● **Dataset content**
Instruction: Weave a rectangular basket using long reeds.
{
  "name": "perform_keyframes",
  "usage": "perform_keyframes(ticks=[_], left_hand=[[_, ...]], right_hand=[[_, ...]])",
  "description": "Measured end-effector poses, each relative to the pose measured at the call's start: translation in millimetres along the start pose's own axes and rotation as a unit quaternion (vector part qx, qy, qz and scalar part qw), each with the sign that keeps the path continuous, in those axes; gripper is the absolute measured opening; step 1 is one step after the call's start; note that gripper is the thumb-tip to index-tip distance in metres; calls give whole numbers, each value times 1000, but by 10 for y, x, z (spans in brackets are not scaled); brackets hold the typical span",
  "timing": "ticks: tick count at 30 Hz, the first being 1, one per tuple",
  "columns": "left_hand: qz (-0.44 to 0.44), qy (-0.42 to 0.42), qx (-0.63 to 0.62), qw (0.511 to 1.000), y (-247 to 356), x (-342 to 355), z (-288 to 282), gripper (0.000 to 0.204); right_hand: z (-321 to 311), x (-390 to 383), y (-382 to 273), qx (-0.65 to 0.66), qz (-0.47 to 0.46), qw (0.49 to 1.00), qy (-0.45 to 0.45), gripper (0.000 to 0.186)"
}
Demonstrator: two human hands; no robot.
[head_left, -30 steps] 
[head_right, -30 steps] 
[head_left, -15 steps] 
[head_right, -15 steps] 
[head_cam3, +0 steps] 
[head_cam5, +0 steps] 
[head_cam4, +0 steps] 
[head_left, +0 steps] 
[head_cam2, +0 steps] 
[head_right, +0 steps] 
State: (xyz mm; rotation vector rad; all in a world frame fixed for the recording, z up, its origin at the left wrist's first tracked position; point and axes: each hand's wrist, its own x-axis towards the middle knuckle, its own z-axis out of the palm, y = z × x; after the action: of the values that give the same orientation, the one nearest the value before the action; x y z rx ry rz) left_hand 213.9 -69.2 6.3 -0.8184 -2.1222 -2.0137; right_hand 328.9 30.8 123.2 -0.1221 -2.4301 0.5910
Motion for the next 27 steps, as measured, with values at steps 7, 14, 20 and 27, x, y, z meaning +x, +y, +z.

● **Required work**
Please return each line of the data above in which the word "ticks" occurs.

● **Written reply**
  "usage": "perform_keyframes(ticks=[_], left_hand=[[_, ...]], right_hand=[[_, ...]])",
  "timing": "ticks: tick count at 30 Hz, the first being 1, one per tuple",

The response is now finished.